● Problem description:
Please give again exactly the lines from the top of the material through the line with "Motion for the"; omit each picture.
-- Opening Marker --
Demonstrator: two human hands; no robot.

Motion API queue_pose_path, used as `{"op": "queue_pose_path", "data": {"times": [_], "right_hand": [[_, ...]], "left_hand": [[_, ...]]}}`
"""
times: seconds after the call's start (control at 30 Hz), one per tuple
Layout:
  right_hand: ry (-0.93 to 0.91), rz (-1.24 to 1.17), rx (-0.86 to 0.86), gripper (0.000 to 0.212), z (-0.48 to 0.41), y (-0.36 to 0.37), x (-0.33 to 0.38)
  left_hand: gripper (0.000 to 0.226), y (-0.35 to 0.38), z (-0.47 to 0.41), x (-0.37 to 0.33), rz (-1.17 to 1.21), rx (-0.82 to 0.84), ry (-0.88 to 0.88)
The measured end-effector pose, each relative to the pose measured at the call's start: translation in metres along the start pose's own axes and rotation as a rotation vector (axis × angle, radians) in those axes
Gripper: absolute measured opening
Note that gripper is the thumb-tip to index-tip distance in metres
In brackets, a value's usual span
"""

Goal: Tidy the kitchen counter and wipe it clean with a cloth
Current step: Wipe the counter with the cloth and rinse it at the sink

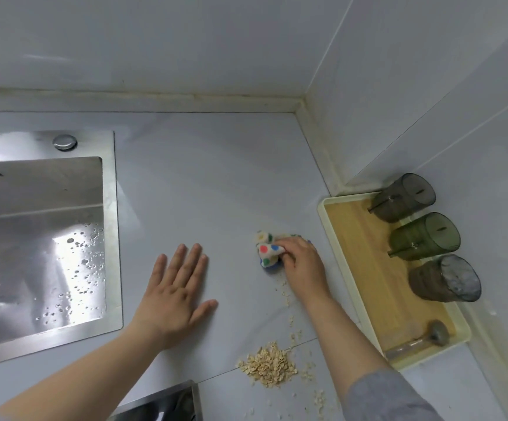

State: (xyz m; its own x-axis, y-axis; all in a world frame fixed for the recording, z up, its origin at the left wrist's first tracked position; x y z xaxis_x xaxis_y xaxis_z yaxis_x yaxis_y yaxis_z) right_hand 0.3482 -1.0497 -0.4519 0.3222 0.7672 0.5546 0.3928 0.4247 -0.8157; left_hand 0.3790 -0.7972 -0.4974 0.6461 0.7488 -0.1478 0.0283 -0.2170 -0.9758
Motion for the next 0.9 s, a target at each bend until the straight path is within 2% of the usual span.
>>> {"op": "queue_pose_path", "data": {"times": [0.23, 0.3, 0.37, 0.43, 0.47, 0.53, 0.67, 0.77, 0.9], "right_hand": [[0.054, 0.019, 0.04, 0.031, 0.106, -0.028, -0.002], [0.087, 0.016, 0.066, 0.031, 0.124, -0.034, -0.003], [0.11, 0.006, 0.1, 0.032, 0.135, -0.039, -0.002], [0.139, -0.016, 0.099, 0.032, 0.139, -0.048, -0.002], [0.157, -0.03, 0.063, 0.032, 0.136, -0.054, -0.003], [0.177, -0.047, -0.061, 0.033, 0.123, -0.071, -0.003], [0.112, -0.038, -0.239, 0.03, 0.072, -0.095, -0.004], [0.08, 0.035, -0.235, 0.027, 0.029, -0.092, -0.016], [0.114, 0.07, -0.143, 0.027, -0.001, -0.062, -0.041]], "left_hand": [[0.081, 0.0, -0.002, 0.0, 0.019, 0.111, -0.001], [0.089, -0.004, -0.006, -0.004, -0.01, 0.119, -0.029], [0.103, -0.002, -0.009, -0.012, -0.037, 0.049, -0.02], [0.104, -0.002, -0.013, -0.021, -0.031, 0.082, -0.058], [0.099, -0.003, -0.017, -0.027, -0.023, 0.073, -0.065], [0.085, 0.004, -0.018, -0.038, 0.037, 0.156, -0.074], [0.082, 0.017, -0.021, -0.053, 0.053, 0.152, -0.041], [0.081, 0.02, -0.019, -0.052, 0.034, 0.139, -0.04], [0.08, 0.023, -0.02, -0.05, 0.034, 0.162, -0.046]]}}
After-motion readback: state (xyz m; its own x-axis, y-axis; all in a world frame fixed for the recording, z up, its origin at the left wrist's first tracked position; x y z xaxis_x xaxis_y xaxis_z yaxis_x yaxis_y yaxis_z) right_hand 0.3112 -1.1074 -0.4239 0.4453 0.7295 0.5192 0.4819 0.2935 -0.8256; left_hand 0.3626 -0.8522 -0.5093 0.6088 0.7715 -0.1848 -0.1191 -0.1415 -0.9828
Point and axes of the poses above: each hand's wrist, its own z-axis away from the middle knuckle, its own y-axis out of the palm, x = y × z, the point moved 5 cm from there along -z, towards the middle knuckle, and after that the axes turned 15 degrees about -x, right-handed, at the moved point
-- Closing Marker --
● Response area:
Demonstrator: two human hands; no robot.

Motion API queue_pose_path, used as `{"op": "queue_pose_path", "data": {"times": [_], "right_hand": [[_, ...]], "left_hand": [[_, ...]]}}`
"""
times: seconds after the call's start (control at 30 Hz), one per tuple
Layout:
  right_hand: ry (-0.93 to 0.91), rz (-1.24 to 1.17), rx (-0.86 to 0.86), gripper (0.000 to 0.212), z (-0.48 to 0.41), y (-0.36 to 0.37), x (-0.33 to 0.38)
  left_hand: gripper (0.000 to 0.226), y (-0.35 to 0.38), z (-0.47 to 0.41), x (-0.37 to 0.33), rz (-1.17 to 1.21), rx (-0.82 to 0.84), ry (-0.88 to 0.88)
The measured end-effector pose, each relative to the pose measured at the call's start: translation in metres along the start pose's own axes and rotation as a rotation vector (axis × angle, radians) in those axes
Gripper: absolute measured opening
Note that gripper is the thumb-tip to index-tip distance in metres
In brackets, a value's usual span
"""

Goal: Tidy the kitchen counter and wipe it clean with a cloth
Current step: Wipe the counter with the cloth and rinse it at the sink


State: (xyz m; its own x-axis, y-axis; all in a world frame fixed for the recording, z up, its origin at the left wrist's first tracked position; x y z xaxis_x xaxis_y xaxis_z yaxis_x yaxis_y yaxis_z) right_hand 0.3482 -1.0497 -0.4519 0.3222 0.7672 0.5546 0.3928 0.4247 -0.8157; left_hand 0.3790 -0.7972 -0.4974 0.6461 0.7488 -0.1478 0.0283 -0.2170 -0.9758
Motion for the next 0.9 s, a target at each bend until the straight path is within 2% of the usual span.

The answer has been written out completely.